Par une requête enregistrée le 29 octobre 2019 au greffe du tribunal administratif de Paris, M. B A demande au tribunal d'annuler la décision du 27 mai 2019 par laquelle le ministre de l'éducation nationale a annulé sa candidature au concours interne d'accès au corps des professeurs de lycée professionnel, section génie électrique, option électronique et énergie de la session 2019 dès lors qu'il ne remplissait pas les conditions d'admission pour concourir aux épreuves de la session 2019 de ce concours.
Par une lettre du 5 septembre 2022, M. A a été invité à confirmer expressément le maintien des conclusions de sa requête, en application de l'article R. 612-5-1 du code de justice administrative et, a été informé qu'à défaut de réception de la confirmation du maintien des conclusions de la requête dans un délai d'un mois, il serait réputé s'être désisté de l'ensemble de ses conclusions.
Vu les autres pièces du dossier.
Vu le code de justice administrative.
Considérant ce qui suit :
1. Aux termes de l'article R. 222-1 du code de justice administrative : " () les présidents de formation de jugement des tribunaux et des cours peuvent, par ordonnance : 1° Donner acte des désistements () ".
2. Selon l'article R. 612-5-1 du code de justice administrative : " Lorsque l'état du dossier permet de s'interroger sur l'intérêt que la requête conserve pour son auteur, le président de la formation de jugement (), peut inviter le requérant à confirmer expressément le maintien de ses conclusions. La demande qui lui est adressée mentionne que à défaut de réception de cette confirmation à l'expiration du délai fixé, qui ne peut être inférieur à un mois, il sera réputé s'être désisté de l'ensemble de ses conclusions. ". Aux termes de l'article R. 611-8-6 de ce même code : " () Les parties sont réputées avoir reçu la communication ou la notification à la date de première consultation du document qui leur a été adressé par voie électronique, certifiée par l'accusé de réception délivré par l'application informatique, ou, à défaut de consultation dans un délai de deux jours ouvrés à compter de la date de mise à disposition du document dans l'application, à l'issue de ce délai. Sauf demande contraire de leur part, les parties sont alertées de toute nouvelle communication ou notification par un message électronique envoyé à l'adresse choisie par elles. () ".
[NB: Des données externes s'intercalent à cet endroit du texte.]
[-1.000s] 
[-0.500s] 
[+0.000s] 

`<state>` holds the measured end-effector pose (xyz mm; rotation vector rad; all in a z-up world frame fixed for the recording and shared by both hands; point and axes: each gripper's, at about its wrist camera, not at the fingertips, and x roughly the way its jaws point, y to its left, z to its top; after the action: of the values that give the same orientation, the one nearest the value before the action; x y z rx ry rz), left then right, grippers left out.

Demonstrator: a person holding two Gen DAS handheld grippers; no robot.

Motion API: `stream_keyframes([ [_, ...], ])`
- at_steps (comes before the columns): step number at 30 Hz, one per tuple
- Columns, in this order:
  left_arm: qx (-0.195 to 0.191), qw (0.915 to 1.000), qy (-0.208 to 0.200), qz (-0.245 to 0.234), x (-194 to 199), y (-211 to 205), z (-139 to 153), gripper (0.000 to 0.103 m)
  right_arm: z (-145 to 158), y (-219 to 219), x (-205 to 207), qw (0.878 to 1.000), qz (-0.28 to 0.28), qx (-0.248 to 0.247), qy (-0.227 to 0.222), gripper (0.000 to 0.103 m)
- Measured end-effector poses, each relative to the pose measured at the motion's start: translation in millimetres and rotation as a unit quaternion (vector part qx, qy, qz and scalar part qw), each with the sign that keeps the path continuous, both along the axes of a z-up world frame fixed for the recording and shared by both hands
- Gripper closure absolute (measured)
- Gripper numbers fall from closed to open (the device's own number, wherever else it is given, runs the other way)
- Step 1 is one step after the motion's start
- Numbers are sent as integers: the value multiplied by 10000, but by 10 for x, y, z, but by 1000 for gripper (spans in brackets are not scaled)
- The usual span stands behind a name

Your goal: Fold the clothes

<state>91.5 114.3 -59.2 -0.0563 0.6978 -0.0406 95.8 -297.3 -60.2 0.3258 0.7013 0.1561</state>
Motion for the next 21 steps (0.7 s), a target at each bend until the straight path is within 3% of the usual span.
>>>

3. Il ressort des pièces du dossier que, compte tenu de l'état du dossier, la demande prévue par les dispositions de l'article R. 612-5-1 du code de justice administrative a été transmise par courrier le 5 septembre 2022 au requérant, renvoyé par les services postaux au tribunal revêtu de la mention " destinataire inconnu à l'adresse ". Toutefois, à défaut d'informer le tribunal d'un changement d'adresse depuis l'introduction de sa requête, celui-ci a pu être régulièrement notifié à la dernière adresse connue du tribunal. Ce courrier l'informait de ce que, à défaut de confirmation dans le délai d'un mois, il serait réputé s'être désisté d'office. Le délai d'un mois imparti au requérant pour confirmer expressément le maintien de sa requête est venu à expiration sans qu'une telle confirmation soit intervenue. Dans ces conditions, en vertu des dispositions ci-dessus rappelées de l'article R. 612-5-1 du code de justice administrative, M. A est réputé s'être désisté de sa requête. Ce désistement devant être regardé comme étant pur et simple, il convient dès lors d'en donner acte sur le fondement du 1° de l'article R. 222-1 du code de justice administrative.
O R D O N N E :
Article 1er : Il est donné acte du désistement de M. A.
Article 2 : La présente ordonnance sera notifiée à M. B A et au ministre de l'éducation nationale et de la jeunesse.
Fait à Cergy, le 20 octobre 2022.
La présidente de la 4ème chambre,
signé
C. Van Muylder
La République mande et ordonne au ministre de l'éducation nationale et de la jeunesse, en ce qui le concerne, ou à tous commissaires de justice à ce requis en ce qui concerne les voies de droit commun contre les parties privées, de pourvoir à l'exécution de la présente décision.